4. Code coupling degree increased
When you use Lombok to write code for a module, the rest of your code that relies on that module needs to incorporate Lombok dependencies and install Lombok plug-ins in your IDE. Lombok’s dependencies are small, but just because Lombok is used in one place, all the other dependencies have to be forced into Lombok jars, an intrusive coupling that can be a disaster if JDK versioning comes up.
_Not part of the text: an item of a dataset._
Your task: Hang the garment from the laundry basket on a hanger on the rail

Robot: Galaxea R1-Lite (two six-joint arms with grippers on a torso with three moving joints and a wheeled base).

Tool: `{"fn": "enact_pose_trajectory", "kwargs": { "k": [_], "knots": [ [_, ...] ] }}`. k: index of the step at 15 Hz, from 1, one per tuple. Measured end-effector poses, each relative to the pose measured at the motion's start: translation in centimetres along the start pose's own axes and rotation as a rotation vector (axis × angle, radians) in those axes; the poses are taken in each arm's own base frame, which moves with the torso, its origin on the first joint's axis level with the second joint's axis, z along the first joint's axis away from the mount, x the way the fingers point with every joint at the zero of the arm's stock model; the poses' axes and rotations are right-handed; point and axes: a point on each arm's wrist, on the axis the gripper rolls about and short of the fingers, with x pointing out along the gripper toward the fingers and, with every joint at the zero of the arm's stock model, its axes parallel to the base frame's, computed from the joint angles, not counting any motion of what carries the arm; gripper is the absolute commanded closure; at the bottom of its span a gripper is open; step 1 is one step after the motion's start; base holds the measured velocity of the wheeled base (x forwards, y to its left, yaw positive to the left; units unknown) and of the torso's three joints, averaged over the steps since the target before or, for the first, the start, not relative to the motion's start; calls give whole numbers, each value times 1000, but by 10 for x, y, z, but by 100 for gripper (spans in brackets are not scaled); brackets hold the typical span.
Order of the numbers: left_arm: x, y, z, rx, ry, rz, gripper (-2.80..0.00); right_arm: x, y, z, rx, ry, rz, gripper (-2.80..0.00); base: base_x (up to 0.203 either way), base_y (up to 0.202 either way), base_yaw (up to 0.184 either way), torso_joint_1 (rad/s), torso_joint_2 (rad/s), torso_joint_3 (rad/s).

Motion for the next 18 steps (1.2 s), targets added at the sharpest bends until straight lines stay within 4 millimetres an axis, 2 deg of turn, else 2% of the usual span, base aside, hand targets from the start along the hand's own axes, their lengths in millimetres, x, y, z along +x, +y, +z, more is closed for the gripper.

5. You lose more than you gain
Lombok may feel good for a while, but it pollutes your code, undermines the integrity, readability, and security of Your Java code, and adds to your team’s technical debt, a practice that does more harm than good. If you really want your code to be more concise, readable and efficient, you can use a major JVA-BASED language like Scala or Kotlin.
conclusion
Lombok is an excellent Java code library on its own, using a sneaky syntactic sugar that simplifies Java coding and provides a way to simplify Java code, but you need to be aware that Lombok is not a standard Java library when you use it. Using Lombok increases the technical debt of the team, reduces the readability of the code, and increases the coupling and modality of the code. While Lombok reduces boilerplate writing to some extent, it also introduces some unknown risks. If you are working on a team project (or a large one), talk to your team and think twice about using Lombok for future upgrades and expansions.